Work task: Starting at the line that contains "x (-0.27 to" and ending at the line that contains "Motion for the", the lines below are to be given again exactly, with nothing added.

Data block:
|---|

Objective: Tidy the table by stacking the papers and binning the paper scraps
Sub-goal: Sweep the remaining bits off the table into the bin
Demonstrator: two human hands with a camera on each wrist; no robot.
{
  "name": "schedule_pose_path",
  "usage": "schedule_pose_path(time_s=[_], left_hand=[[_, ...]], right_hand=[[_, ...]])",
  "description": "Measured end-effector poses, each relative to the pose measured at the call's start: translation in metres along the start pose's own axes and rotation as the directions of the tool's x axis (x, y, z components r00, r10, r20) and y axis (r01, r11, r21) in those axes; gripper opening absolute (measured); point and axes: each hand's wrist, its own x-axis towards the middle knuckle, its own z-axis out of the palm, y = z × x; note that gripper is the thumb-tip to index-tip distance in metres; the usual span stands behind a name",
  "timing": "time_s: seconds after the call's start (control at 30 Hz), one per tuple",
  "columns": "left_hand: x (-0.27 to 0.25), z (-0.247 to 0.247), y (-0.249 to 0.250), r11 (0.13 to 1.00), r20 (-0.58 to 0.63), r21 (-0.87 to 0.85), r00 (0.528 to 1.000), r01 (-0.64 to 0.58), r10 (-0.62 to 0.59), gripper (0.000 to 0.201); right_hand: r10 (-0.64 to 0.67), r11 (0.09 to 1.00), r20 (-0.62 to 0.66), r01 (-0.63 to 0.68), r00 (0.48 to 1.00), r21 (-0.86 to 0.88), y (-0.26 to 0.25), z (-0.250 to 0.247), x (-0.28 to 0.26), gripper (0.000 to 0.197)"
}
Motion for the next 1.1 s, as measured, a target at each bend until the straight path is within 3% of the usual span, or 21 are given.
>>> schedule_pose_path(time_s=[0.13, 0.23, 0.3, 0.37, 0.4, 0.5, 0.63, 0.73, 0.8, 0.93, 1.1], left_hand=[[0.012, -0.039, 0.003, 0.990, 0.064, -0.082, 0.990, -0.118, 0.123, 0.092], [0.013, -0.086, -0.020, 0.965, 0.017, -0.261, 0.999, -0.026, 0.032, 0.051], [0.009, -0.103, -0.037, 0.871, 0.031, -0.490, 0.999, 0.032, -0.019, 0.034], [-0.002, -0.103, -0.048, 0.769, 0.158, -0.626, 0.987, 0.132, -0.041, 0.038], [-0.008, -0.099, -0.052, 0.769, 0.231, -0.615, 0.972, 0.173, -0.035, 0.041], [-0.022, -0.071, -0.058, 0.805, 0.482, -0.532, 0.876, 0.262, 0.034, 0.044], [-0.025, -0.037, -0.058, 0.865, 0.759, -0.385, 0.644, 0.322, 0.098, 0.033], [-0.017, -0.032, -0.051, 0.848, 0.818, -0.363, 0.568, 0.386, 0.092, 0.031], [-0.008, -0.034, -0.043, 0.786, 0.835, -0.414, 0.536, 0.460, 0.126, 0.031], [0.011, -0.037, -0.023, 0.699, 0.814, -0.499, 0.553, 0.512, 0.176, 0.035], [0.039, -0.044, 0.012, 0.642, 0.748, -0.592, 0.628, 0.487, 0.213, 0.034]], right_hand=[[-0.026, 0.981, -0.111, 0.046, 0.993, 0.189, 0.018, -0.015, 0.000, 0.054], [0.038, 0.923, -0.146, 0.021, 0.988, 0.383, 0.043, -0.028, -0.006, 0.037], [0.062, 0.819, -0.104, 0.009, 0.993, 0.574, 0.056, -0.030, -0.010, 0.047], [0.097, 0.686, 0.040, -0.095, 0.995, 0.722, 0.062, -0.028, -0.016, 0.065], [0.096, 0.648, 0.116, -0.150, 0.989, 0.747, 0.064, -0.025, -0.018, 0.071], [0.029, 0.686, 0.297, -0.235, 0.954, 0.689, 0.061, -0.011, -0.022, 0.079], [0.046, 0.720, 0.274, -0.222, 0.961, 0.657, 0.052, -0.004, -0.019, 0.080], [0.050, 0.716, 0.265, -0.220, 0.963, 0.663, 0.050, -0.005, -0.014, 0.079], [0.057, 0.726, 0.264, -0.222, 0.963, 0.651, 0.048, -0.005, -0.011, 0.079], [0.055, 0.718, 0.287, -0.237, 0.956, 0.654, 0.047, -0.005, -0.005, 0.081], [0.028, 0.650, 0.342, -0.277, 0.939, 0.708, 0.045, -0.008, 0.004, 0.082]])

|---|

Your solution:
  "columns": "left_hand: x (-0.27 to 0.25), z (-0.247 to 0.247), y (-0.249 to 0.250), r11 (0.13 to 1.00), r20 (-0.58 to 0.63), r21 (-0.87 to 0.85), r00 (0.528 to 1.000), r01 (-0.64 to 0.58), r10 (-0.62 to 0.59), gripper (0.000 to 0.201); right_hand: r10 (-0.64 to 0.67), r11 (0.09 to 1.00), r20 (-0.62 to 0.66), r01 (-0.63 to 0.68), r00 (0.48 to 1.00), r21 (-0.86 to 0.88), y (-0.26 to 0.25), z (-0.250 to 0.247), x (-0.28 to 0.26), gripper (0.000 to 0.197)"
}
Motion for the next 1.1 s, as measured, a target at each bend until the straight path is within 3% of the usual span, or 21 are given.

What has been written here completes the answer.